Decrease in androgens

“We commonly speak of andropause to draw a parallel with menopause but it is not the same clinical picture,” explains Dr Pierre Desvaux, andrologist, director of sexology teaching at the Paris Center faculty.

If menopause is characterized, in women around the age of 50, by the cessation of the production of ovarian hormones (estrogen and progesterone), men experience a gradual decrease in testosterone. But even when reduced, reproductive functions remain.

“Rather than andropause, it is more accurate to talk about an age-related decrease in androgens (dala) or a testosterone deficiency,” emphasizes Dr. Desvaux. “We consider that after the age of 60, around 20% of men lack testosterone but production never stops completely unless there has been chemical castration in the context of prostate cancer for example,” continues -he.

Not all men suffer from it. The clinical manifestations of this variable decrease in hormones are commonly grouped under the expression of the famous “old age”: “we feel more tired, we have a little brioche, less libido, less frank ejaculations. ..”, lists the doctor.

Daniel Gauliard, 68 years old retired in Drôme Provençale, sees it as an “adventure in life”. “It took me a while to realize the phenomenon. The loss of sexual appetite can be attributed to the aging of both the man and the couple,” he analyzes.

A taboo subject

But one thing is certain: the subject remains “taboo”. “When I say the name andropause, people look at me strangely,” he smiles. “The men I talk to about it tend to respond with dirty jokes,” also notes Valentin Husser, 75, who “took a long time to admit what was happening.”

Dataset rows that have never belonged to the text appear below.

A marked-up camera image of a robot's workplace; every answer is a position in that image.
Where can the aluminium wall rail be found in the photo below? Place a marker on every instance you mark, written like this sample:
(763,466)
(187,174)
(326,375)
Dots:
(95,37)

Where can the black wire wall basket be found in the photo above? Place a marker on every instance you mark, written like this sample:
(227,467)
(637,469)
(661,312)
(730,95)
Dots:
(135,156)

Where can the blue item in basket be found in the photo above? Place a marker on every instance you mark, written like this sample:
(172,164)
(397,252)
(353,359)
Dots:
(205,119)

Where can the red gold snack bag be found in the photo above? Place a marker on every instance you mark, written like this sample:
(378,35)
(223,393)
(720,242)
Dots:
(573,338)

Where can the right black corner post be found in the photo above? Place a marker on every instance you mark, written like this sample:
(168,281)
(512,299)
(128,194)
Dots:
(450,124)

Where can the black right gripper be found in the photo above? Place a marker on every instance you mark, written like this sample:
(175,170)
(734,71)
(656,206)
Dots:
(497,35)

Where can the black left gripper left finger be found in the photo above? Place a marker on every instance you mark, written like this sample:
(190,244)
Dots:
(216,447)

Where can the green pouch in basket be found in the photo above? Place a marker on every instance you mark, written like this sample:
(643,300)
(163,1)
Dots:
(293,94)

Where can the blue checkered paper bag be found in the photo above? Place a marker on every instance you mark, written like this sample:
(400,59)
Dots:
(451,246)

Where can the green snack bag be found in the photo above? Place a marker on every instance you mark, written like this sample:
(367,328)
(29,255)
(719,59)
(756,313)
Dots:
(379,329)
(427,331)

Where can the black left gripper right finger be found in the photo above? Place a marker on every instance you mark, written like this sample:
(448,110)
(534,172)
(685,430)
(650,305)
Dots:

“When I found a relationship again, around 60-65 years old, after a rather ascetic life, I realized that what made me passionate about my youth was no longer manifesting itself,” he says. So he shares “something else” with his latest companion: tenderness, humor…

To reduce the symptoms, solutions exist. In order to make the diagnosis of age-related testosterone deficiency, the doctor, after questioning the patient and carrying out a clinical examination, can prescribe a replacement dosage of this hormone. He may combine medications to treat erectile dysfunction.

“The care must be global, if it doesn’t go well in the head, it won’t go well in the body either,” warns Marc Galiano, andrologist in Paris, who campaigns for the education of boys in sexual health from the youngest age. “From the twenties, testosterone levels naturally decrease each year, 40% of men over 40 have erectile difficulties… a man who knows how it works will pay attention to it,” he assures.